Consort by-election, 15 October 1998
| Party |  | Candidate | Votes | % | ±% |
|---|---|---|---|---|---|
|  | Labour | Anne Worsley | 919 | 58.5 | +10.2 |
|  | Liberal Democrats | Colin Hunte | 474 | 30.2 | +3.3 |
|  | Socialist Labour | Angela Ruddock | 70 | 4.5 | −3.8 |
|  | Conservative | Oliver Wooller | 54 | 3.4 | −7.1 |
|  | Liberal | Geoffrey Goldie | 53 | 3.4 | N/A |
| Majority |  |  | 450 | 28.3 |  |
| Turnout |  |  | 1,570 | 34.0 | +10.6 |
|  | Labour hold |  |  |  |  |

The by-election was called following the resignation of Cllr Kutapan.

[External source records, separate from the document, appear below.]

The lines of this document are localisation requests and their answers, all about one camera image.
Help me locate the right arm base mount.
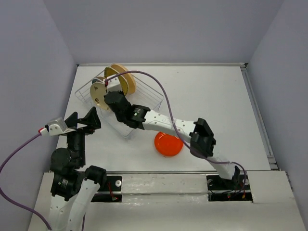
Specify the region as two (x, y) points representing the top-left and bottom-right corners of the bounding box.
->
(206, 174), (253, 202)

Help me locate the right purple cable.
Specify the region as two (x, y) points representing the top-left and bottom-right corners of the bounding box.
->
(103, 71), (248, 195)

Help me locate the purple cable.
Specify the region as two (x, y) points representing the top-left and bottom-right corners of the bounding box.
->
(0, 128), (86, 231)
(103, 71), (248, 195)

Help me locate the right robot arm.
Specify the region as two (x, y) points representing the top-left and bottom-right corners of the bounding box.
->
(104, 91), (240, 184)

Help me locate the small cream plate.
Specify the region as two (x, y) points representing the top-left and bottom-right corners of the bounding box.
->
(90, 81), (109, 110)

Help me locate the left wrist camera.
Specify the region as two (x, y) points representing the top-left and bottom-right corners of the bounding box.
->
(47, 117), (68, 136)

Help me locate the orange plate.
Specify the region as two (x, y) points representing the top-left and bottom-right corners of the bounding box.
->
(154, 132), (183, 157)

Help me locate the white wire dish rack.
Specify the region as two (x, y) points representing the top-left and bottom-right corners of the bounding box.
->
(75, 65), (164, 138)

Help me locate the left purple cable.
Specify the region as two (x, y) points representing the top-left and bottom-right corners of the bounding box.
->
(0, 128), (86, 231)

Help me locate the white green-rimmed plate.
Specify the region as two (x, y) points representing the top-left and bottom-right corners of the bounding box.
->
(91, 77), (105, 84)

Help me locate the tan round plate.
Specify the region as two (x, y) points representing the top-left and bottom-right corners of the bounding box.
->
(110, 64), (136, 94)

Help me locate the woven bamboo tray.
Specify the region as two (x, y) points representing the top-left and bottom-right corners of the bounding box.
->
(103, 66), (129, 96)

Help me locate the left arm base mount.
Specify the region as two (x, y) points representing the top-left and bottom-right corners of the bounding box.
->
(91, 175), (122, 203)

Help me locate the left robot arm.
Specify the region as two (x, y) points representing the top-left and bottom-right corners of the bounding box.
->
(46, 107), (107, 231)

Rotherhithe by-election, 3 December 1998
| Party |  | Candidate | Votes | % | ±% |
|---|---|---|---|---|---|
|  | Liberal Democrats | Jeffrey Hook | 1,143 | 55.7 | +2.4 |
|  | Labour | Peter John | 813 | 39.6 | +5.9 |
|  | National Democrats | Gary Cartwright | 56 | 2.7 | N/A |
|  | Conservative | Steven Bolton | 28 | 1.4 | −4.2 |
|  | Green | Storm Poorun | 11 | 0.5 | N/A |
| Majority |  |  | 330 | 16.1 |  |
| Turnout |  |  | 2,051 | 32.0 | +1.7 |
|  | Liberal Democrats hold |  |  |  |  |

The by-election was called following the death of Cllr Jones.

Cathedral by-election, 22 July 1999
| Party |  | Candidate | Votes | % | ±% |
|---|---|---|---|---|---|
|  | Liberal Democrats | Stephen Bosch | 750 | 59.6 | +10.4 |
|  | Labour | Bernard Dainton | 451 | 35.9 | +10.6 |
|  | Conservative | Ewan Wallace | 57 | 4.5 | +1.1 |
| Majority |  |  | 299 | 23.7 |  |
| Turnout |  |  | 1,258 | 27.0 | −6.1 |
|  | Liberal Democrats hold |  |  |  |  |

The by-election was called following the resignation of Cllr Hodson.